Highlights from

AAN 2019

American Academy of Neurology annual meeting

Philadelphia, USA 4-10 May 2019

Long-term efficacy and safety of erenumab

Over 52 weeks, erenumab provided sustained efficacy in prevention of episodic migraine in patients enrolled in the phase 3 STRIVE study [1]. The safety profile was comparable to that observed in prior studies, with no new relevant safety findings.

In the 24-week double-blind treatment phase of the STRIVE study, 955 participants were randomised to placebo, erenumab 70 mg, or erenumab 140 mg monthly. In the dose-blinded active treatment phase, the 845 patients who remained in the study were rerandomised to erenumab 70 mg or 140 mg from week 24 to 52. At week 52, the change in number of monthly migraine days in the erenumab 70 mg and 140 mg groups during active treatment phase was –4.2 and –4.6, respectively, compared to study baseline; and –1.1 and –1.8 compared to active treatment phase baseline. Improvements were also seen in monthly acute migraine-specific medication treatment days. After 52 weeks, 61% of patients on 70 mg and 65% of patients on 140 mg achieved a ≥50% reduction in monthly migraine days; 38.5% and 40.8% achieved a ≥75% reduction; and 20% and 21% achieved 100% reduction.

Another study showed efficacy of erenumab in chronic migraine patients with medication overuse who had previously failed preventive treatment [2]. This was a post-hoc analysis for the medication overuse subgroup (n=349/667, 52.3%) of a pivotal placebo-controlled, double-blind, randomised study of erenumab in chronic migraine patients [3]. Changes in monthly migraine days were significantly greater for this group compared with placebo: -5.5 (70 mg) and -7.4 (140 mg) vs -2.9 days (P<0.001). The proportion of medication overuse patients with at least a 50% reduction in monthly migraine days was also greater for erenumab: 31.9% and 41.7% vs 15.2%.

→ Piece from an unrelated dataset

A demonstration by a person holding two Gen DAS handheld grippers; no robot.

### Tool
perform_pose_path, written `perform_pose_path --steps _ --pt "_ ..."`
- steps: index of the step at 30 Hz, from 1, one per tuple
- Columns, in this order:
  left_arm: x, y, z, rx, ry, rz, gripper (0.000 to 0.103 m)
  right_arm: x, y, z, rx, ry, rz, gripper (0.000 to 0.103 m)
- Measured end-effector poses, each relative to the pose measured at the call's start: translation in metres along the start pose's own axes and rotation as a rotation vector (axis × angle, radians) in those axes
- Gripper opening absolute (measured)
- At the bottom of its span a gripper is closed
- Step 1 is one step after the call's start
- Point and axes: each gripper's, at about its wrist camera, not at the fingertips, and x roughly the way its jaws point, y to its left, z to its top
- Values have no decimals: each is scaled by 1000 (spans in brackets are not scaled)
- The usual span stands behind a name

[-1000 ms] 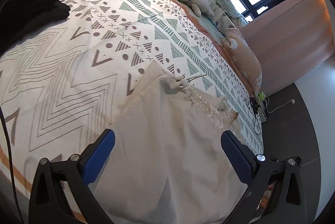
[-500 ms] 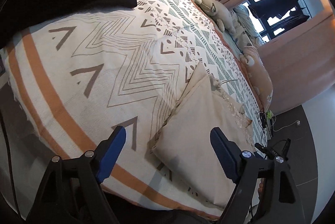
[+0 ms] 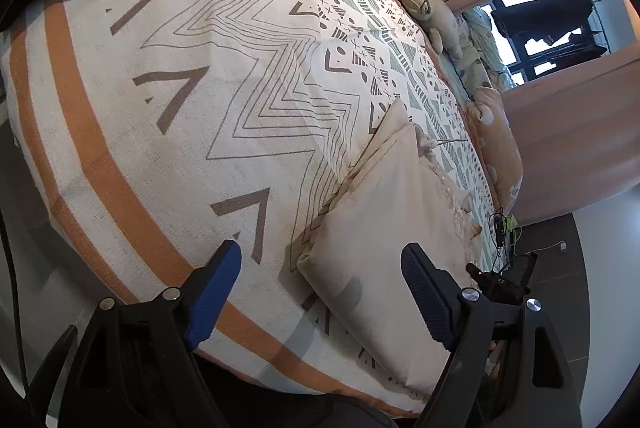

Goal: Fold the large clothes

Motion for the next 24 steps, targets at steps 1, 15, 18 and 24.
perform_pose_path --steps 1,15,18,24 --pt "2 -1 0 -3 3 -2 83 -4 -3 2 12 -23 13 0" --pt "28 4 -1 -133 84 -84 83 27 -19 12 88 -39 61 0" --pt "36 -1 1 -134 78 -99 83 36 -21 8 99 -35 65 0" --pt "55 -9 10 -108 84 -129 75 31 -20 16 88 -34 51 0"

In the 52-week, open-label extension of the same parent study [3], two-thirds of 469 patients converted and/or sustained conversion from chronic migraine to episodic migraine, with higher conversion rates at 140 mg [4]. Conversion to episodic migraine is clinically meaningful, which can be deduced by greater monthly migraine days reductions and higher ≥50% response rates. Most conversions had already taken place at 12 weeks. The overall proportion of converters was 64% at 12 weeks, and 72% at 52 weeks.

  1. Chou DE, et al. AA2019, S38.005
  2. Dodick D, et al. AAN 2019, S38.002.
  3. Tepper S, et al. Lancet Neurol. 2017;16(6):425-34.
  4. Lipton R, et al. AAN 2019, S17.008.